Process improvement efforts
Operating efficiency is also an increasing focus that involves or is driven by customer service leaders. Emergency room wait times, discharge processes and even form design are subjects of such re-engineering. Lean techniques are being employed, and organizations are finding that customer-centric service design can also lead to lower costs.
At UK Healthcare in Lexington, Ky., the patient discharge process was revised from top to bottom. "A patient's understanding of what to do after discharge is vital to good patient outcomes," says Angela Lang, UK's enterprise director in the office of patient experience. "We are on a journey to refine this process with a goal of every patient fully understanding their discharge instructions. "
Future trends
The future of customer service will likely find a balance between data and people, culture and clinical efficiency, costs and customer-defined value. Customer service experts will likely play an increasingly critical role in that transformation.

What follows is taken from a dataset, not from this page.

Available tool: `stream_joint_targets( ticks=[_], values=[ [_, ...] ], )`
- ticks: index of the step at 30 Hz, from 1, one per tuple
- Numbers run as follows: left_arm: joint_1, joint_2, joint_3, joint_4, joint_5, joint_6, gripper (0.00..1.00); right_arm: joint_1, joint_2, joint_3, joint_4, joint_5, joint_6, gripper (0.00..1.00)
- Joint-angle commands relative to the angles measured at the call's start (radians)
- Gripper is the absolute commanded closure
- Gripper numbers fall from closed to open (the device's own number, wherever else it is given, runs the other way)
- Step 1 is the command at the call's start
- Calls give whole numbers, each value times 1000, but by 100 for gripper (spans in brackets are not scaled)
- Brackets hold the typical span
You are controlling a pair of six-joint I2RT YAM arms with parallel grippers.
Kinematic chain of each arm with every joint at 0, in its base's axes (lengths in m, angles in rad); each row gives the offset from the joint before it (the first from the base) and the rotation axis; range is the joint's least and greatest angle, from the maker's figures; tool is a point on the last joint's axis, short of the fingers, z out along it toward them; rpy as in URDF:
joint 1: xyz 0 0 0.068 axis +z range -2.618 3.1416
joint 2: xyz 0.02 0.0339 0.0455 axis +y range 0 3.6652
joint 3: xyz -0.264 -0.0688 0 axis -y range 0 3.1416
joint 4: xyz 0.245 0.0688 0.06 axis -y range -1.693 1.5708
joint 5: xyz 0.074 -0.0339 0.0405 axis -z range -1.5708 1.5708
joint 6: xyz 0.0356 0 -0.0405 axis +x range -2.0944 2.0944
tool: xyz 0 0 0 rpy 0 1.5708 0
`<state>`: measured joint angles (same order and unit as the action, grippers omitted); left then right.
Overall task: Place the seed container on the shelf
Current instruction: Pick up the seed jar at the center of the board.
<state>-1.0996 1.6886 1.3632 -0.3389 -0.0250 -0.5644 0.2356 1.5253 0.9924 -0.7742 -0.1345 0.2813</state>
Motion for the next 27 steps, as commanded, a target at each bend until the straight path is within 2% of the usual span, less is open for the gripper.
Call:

This evolving role for customer service leaders within health systems is underscored by the topics being covered by The Leader's Board for Service Excellence. Topics and case presentation surrounding health literacy, patient empowerment, engaging families in a patient's care and shared decision-making and data analytics were selected by the members as the focus for its February 2014 "members-only" session.
"These are the types of issues the group's members believe represent the next frontier in how customer service principles will translate into better care and an improved health status of those served" says Leader's Board member Gwen Faust, a senior consultant at HealthStream.
Bill Bodnar is the founder and president of The Leader's Board, LLC, which operates executive education and benchmarking groups for healthcare executives from across the U.S.
As president of The Leader's Board, Mr. Bodnar is in regular contact with healthcare providers, consultants and thought leaders. This ongoing exposure to a national base of nearly 100 health care organizations ranging from Johns Hopkins to the Cleveland Clinic to Utah's Intermountain Healthcare to Sutter Health System provides him with a unique view of what is happening in the industry.
Mr. Bodnar spent 27 years working in several hospital systems in senior level positions prior to establishing The Leader's Board. His area of focus included strategic planning, marketing, mergers, fund development, legislative affairs, customer service and facility construction.